My dear friend and writing mentor, Barbara Reeves Kolaski, passed away a week ago today. Although she had been ill for some time, she had a long, eventful, and happy life, but there’s an empty space in my world now that she’s gone.
Barbara published several romance novels under the name Barbara Reeves, and raised a family as Barbara Kolaski, but to her writing students and RWA friends she was always BK Reeves.
I met BK about twenty years ago through the Bay Area Writers League, which met here in Seabrook, southeast of Houston. We became friends working on BAWL’s annual writers conference, and BK read some of my work through its contest. She invited me to weekend retreats at her boat house in Surfside, where I met writers with wide ranging interests. In 1996 I went to a workshop sponsored by the Houston Bay Area RWA chapter, because BK was one of the speakers, and immediately joined the National RWA and the HBA chapter. I still didn’t know what I was writing, more science fiction than anything else, but I’d begun reading futuristic romance, and that seemed like it might be a good fit.

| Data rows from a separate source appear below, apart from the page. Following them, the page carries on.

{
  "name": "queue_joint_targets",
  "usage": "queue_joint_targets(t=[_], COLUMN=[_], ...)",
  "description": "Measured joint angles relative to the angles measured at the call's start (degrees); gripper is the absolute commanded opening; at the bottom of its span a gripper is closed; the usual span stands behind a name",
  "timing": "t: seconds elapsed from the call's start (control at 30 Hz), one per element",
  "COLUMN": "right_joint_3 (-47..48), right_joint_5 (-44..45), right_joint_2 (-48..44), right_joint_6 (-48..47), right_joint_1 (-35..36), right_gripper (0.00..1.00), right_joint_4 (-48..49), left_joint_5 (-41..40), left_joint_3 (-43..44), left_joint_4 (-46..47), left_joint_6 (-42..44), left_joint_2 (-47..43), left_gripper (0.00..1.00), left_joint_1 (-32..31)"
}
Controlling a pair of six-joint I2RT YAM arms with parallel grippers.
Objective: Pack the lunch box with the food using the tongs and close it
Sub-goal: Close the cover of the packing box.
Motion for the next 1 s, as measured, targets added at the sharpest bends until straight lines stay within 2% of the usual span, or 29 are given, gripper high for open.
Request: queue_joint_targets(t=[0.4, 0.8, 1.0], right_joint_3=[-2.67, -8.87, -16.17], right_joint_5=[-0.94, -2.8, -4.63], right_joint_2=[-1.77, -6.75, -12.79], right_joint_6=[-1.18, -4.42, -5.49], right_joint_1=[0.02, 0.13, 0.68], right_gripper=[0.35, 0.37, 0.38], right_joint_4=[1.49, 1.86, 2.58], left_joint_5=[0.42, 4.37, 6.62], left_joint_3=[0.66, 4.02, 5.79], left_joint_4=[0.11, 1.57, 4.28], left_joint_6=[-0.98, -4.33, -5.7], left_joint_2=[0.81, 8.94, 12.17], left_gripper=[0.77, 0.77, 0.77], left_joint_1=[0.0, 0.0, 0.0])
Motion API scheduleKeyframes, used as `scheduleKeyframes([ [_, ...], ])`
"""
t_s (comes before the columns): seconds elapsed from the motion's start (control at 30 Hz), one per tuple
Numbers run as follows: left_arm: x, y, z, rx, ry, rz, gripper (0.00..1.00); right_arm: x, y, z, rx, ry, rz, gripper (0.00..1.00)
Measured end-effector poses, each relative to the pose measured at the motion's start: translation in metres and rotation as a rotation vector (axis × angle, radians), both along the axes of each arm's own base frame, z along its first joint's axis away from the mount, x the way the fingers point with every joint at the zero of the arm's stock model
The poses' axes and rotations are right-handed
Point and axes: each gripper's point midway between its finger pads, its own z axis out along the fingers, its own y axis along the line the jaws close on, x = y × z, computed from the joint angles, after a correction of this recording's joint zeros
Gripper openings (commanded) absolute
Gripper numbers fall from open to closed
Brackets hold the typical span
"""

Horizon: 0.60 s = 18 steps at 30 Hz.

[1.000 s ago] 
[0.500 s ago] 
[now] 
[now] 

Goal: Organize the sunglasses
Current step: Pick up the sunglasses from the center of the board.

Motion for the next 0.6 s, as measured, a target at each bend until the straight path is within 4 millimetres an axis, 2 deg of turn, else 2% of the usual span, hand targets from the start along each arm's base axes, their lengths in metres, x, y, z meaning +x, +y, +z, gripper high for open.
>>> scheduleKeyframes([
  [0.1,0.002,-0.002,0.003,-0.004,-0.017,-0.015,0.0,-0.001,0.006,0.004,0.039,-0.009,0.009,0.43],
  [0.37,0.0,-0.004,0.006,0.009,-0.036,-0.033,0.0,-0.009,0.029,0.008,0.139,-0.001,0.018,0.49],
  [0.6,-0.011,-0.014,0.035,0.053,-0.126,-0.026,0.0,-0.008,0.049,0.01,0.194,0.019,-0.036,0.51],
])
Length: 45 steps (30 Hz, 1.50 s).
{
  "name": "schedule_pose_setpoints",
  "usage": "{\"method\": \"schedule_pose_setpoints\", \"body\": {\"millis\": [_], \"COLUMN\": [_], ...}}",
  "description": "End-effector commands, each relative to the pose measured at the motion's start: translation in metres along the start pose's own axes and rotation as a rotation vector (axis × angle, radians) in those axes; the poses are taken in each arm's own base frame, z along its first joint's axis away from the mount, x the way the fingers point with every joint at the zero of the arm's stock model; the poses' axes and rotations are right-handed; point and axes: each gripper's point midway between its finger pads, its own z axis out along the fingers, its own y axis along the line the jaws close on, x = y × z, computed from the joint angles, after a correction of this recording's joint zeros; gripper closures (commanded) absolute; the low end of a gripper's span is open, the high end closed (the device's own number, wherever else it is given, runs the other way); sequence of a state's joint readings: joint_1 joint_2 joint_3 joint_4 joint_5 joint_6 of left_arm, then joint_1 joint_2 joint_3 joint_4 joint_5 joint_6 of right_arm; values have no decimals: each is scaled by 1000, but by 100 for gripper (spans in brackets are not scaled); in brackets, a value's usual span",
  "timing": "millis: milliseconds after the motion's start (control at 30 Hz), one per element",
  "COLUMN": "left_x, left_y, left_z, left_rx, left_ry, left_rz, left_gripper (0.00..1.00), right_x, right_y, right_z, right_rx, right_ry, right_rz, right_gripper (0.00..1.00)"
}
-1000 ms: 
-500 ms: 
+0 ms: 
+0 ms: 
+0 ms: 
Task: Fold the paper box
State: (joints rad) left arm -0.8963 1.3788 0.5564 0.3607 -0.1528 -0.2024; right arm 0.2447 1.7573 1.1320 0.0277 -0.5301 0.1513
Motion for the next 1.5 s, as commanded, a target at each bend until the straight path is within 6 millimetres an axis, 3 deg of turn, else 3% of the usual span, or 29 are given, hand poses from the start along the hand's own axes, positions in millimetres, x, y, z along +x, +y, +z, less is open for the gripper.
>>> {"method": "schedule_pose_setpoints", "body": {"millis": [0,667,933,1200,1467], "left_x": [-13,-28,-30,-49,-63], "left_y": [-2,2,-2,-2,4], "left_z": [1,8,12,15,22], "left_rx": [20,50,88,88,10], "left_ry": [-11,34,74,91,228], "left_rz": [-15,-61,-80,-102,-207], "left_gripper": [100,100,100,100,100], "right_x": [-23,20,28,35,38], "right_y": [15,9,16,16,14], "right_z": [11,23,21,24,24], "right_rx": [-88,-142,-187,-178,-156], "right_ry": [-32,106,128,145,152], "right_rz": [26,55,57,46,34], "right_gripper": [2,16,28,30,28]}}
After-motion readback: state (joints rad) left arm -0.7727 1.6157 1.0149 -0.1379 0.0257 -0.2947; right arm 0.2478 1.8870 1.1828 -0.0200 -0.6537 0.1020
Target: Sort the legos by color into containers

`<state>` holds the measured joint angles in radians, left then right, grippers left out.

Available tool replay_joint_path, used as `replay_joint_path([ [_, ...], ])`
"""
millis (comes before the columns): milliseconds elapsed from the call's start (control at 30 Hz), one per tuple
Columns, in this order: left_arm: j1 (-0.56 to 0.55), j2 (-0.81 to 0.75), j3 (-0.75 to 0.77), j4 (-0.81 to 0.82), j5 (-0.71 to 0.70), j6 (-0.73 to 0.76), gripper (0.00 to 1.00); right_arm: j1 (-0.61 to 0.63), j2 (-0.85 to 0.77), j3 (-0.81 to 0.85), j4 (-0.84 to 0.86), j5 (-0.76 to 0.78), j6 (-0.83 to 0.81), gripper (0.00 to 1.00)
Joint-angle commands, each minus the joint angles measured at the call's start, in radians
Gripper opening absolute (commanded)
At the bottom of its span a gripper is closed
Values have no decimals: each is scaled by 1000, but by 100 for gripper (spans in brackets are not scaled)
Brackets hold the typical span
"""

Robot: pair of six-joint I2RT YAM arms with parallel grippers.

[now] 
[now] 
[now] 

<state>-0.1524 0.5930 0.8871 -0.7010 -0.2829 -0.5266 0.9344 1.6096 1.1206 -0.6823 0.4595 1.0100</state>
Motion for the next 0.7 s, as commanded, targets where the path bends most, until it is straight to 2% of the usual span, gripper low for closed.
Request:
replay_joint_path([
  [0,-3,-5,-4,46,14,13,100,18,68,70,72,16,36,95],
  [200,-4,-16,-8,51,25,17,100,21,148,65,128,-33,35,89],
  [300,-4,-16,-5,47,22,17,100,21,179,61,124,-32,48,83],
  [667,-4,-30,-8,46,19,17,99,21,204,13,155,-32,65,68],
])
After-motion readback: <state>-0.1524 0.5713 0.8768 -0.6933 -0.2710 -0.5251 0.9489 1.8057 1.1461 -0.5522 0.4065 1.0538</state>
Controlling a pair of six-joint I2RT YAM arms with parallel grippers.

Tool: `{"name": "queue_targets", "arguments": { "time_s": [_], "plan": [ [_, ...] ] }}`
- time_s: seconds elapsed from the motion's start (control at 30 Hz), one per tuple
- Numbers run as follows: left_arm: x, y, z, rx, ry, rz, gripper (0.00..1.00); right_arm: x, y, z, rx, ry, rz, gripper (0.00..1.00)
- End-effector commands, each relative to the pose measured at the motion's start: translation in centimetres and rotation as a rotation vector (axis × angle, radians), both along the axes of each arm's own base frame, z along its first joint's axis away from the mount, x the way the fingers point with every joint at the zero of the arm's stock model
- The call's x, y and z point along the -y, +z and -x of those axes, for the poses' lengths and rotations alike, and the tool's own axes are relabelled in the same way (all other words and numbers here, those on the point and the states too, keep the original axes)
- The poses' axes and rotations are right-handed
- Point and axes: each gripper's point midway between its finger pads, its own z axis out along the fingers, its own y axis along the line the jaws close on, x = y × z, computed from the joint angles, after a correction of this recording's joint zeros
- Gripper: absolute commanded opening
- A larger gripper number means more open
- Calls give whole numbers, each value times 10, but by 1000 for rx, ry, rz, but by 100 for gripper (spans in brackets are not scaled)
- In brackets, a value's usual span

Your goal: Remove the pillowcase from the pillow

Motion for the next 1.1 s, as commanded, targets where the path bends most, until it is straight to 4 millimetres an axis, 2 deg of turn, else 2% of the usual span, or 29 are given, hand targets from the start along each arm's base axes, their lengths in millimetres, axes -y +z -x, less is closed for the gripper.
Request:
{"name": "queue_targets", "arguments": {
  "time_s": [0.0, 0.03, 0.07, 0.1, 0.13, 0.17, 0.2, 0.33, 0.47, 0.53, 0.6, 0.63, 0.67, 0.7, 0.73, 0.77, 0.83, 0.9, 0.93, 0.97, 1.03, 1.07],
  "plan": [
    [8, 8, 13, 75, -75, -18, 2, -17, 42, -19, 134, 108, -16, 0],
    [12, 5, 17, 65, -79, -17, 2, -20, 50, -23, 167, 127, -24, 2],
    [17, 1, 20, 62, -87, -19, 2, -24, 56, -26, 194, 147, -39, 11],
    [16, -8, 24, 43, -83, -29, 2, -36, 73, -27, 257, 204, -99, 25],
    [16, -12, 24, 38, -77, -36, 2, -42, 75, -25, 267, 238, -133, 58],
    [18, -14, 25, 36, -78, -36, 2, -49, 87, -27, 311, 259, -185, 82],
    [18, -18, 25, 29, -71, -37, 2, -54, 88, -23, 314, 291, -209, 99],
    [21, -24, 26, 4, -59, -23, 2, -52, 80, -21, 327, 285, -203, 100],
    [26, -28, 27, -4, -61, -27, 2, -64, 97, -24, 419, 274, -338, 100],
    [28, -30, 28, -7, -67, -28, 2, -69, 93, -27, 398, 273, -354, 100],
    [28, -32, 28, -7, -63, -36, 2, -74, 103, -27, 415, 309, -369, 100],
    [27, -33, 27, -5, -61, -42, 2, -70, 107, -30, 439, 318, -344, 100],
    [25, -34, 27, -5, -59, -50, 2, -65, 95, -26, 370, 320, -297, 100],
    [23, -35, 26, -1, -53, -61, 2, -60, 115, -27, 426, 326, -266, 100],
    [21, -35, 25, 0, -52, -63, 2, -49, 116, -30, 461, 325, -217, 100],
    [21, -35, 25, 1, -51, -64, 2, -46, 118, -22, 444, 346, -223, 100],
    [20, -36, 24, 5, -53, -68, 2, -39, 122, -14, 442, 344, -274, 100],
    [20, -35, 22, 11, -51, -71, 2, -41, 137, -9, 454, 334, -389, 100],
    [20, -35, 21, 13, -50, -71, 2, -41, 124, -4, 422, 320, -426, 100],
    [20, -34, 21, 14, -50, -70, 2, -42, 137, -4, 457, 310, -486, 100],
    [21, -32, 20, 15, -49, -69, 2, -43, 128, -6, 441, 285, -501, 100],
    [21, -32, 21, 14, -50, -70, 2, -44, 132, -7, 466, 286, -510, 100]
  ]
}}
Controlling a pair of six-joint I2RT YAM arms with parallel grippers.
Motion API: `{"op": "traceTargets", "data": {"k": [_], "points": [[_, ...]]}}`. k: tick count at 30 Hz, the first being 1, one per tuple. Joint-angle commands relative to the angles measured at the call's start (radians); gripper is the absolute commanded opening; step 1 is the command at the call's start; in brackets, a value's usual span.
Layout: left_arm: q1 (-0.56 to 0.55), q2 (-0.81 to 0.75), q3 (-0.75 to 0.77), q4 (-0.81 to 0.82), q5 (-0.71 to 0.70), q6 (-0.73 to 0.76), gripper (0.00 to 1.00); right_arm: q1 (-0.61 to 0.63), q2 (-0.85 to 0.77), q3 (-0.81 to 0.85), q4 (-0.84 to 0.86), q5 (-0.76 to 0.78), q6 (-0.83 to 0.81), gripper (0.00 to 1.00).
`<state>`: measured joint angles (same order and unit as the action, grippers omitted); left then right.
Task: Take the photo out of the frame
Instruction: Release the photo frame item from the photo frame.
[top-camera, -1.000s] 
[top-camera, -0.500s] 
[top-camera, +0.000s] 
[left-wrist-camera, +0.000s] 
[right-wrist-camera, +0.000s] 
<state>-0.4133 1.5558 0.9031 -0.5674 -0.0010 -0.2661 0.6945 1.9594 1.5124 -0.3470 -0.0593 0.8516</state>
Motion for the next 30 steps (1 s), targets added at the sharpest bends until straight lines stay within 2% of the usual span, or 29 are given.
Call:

BK taught Creative Writing classes for the Continuing Education division of San Jacinto College, and I signed up for one. And then another. And then another. I have no idea how many of those eight to twelve week courses I took over the next few years. It wasn’t that the subject matter really changed much from one class to the next (I still have a fat binder full of the handouts), but the opportunity to spend one evening a week with other writers, and to have BK critique my work as it progressed was irresistible. I became fast friends with several other perennial students, as we fought our way through writing projects and hashed them out at the nearest IHOP with BK after class. I wrote the first draft of Tempting Fate in those classes, and the beginning of Paper Hearts.
When my late husband could no longer bear to stay home alone at night, I signed him up, too, and BK welcomed him. Jack and BK were about the same age, and I remember going across Houston to a writers conference with the two of them happily singing songs from the 1930s and 40s as I drove.
When BK no longer felt safe driving, she gave up the San Jacinto classes, but a group of us continued to meet at her house a couple of evenings a month; now and then we’d even have sleep-over weekends in the big house where she’d raised her three children. We called ourselves BK’s groupies: me, Kay Sakaris (we still call one another “Other Kay”), Kathy Gresham, Terri Richison, Ann Peake, and BK’s daughter Anne-Marie Novark. Over the years Terri and Kathy moved out of the Houston area, Other Kay, Ann and I had full time jobs, life got in the way, and BK’s health worsened, until getting together became a sadly rare event, but BK’s inspiration remained.

BK (center) and the Groupies: (from left) Kathy Gresham, Terri Richison, Kay Hudson, Kay Sakaris, Ann Peake (Anne-Marie Novark took the picture)
I have so many wonderful memories of BK: her encouragement, her insistence that I have a “writer’s brain,” her faith in me as an editor, her kindness to Jack as he slipped into the fog of Alzheimer’s. She introduced me to the writing community, and through her classes, BAWL, and RWA I have met so many of my friends. I look at my bookshelves and see reminders of her: her books, of course; a little ceramic newspaper office she gave me because much of Paper Hearts revolves around a newspaper; my place card from a table she sponsored at a charity luncheon; a photo of BK, Kathy Gresham, Jack and me at another luncheon; a plaque from BAWL, because she made sure I was at an event I hadn’t planned to attend, so I would receive it first hand.
BK’s books are out of print now, alas. She wrote all her life, from the time she was a little girl in West Texas, but she didn’t pull out her manuscripts and begin rewriting them for publication until her husband, Stosh, passed away in the late 80s. She used to tell us that she bought her first computer on the way home from Stosh’s funeral—this may have been a slight exaggeration, but not by much. She published several traditional Regency romances in the early 90s, with plenty of sexual tension but no explicit sex. But she could, and did, write hot sex with the best, as she showed when she rewrote an early western story into an interracial historical romance called My Buffalo Soldier. She often made remarks that wildly contradicted her sweet, grandmotherly appearance, and (most) people loved her for them.
It wouldn’t surprise BK to know that one of my first reactions to hearing of her passing (from one of the Groupies) was, “Well, I have to write about BK.” Life was research to her, meant to be both enjoyed and recycled as material for the next writing project. It might surprise her to know it’s taken me a week, but I’ve written this in my head too many times to count. There are just too many memories to include (although we agreed that neither one of us could say “Hello” in less than five hundred words).
Barbara Reeves Kolaski was laid to rest on Saturday with her favorite pen in her hands. I have no doubt she’s using it today at some afterlife Writer’s Retreat. After all, it’s never too late to follow your dreams.